Mais à présent la vertu dormait,—il le croyait du moins,—Shoking pouvait bien faire quelque chose pour ses vices.

Or, depuis vingt-quatre heures, Shoking avait de l'or dans ses poches, ce qui ne lui était peut-être jamais arrivé, et depuis vingt-quatre heures, Shoking n'avait peut-être jamais eu le gosier aussi sec.

Il s'en allait donc boire une bouteille de stout, bien persuadé que l'Irlandaise, brisée par l'émotion et la fatigue, ne tarderait pas à s'endormir, si elle ne dormait déjà.

Shoking se trompait.

L'Irlandaise, en chemise et nu-pieds, le suivit du regard jusqu'à ce qu'elle l'eût vu tourner le coin de la rue.

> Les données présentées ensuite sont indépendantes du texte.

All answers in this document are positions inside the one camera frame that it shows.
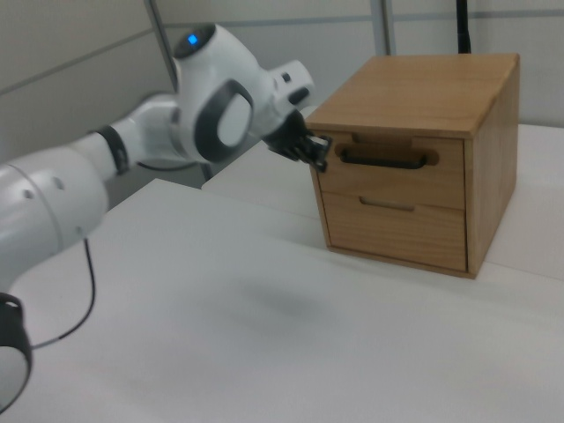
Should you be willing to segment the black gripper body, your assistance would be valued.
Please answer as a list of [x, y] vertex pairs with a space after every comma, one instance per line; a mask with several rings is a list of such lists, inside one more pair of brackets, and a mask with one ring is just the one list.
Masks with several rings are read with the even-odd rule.
[[310, 160], [307, 136], [311, 135], [300, 111], [293, 111], [271, 134], [263, 137], [268, 148], [290, 160]]

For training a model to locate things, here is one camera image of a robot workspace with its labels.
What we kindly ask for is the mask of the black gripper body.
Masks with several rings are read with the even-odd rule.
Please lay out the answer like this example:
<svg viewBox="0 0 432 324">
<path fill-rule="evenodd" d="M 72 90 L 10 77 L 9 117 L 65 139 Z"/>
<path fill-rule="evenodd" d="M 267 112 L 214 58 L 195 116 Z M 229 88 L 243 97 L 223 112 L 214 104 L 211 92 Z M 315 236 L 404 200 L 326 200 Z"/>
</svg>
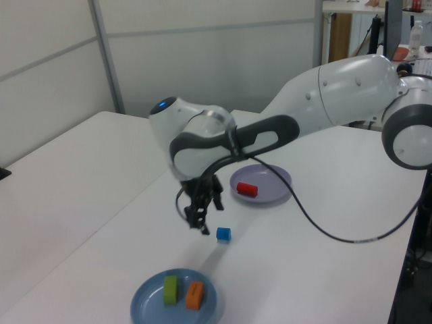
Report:
<svg viewBox="0 0 432 324">
<path fill-rule="evenodd" d="M 223 192 L 223 187 L 216 175 L 203 178 L 194 178 L 180 182 L 185 193 L 190 197 L 191 205 L 195 207 L 208 207 L 212 202 L 212 192 Z"/>
</svg>

Alors elle s'habilla à la hâte et ouvrit la porte sans bruit.

La maison tout entière était louée en garni.

La maîtresse du boarding se tenait au rez-de-chaussée, dans un petit parloir où elle se calfeutrait auprès du poêle et, passé huit heures du soir, elle ne s'occupait plus de ses locataires, qui allaient et venaient, rentraient et sortaient à leur fantaisie, ceci étant convenu qu'à Londres on fait ce qu'on veut.

Il y avait bien un carreau vitré qui permettait de jeter un coup d'œil du fond du parloir dans le corridor; mais la bonne dame, qui lisait toujours fort attentivement, ne daignait même pas tourner la tête.

L'Irlandaise passa rapide devant le carreau, ouvrit la porte qui ne fermait qu'au loquet et s'élança dans la rue.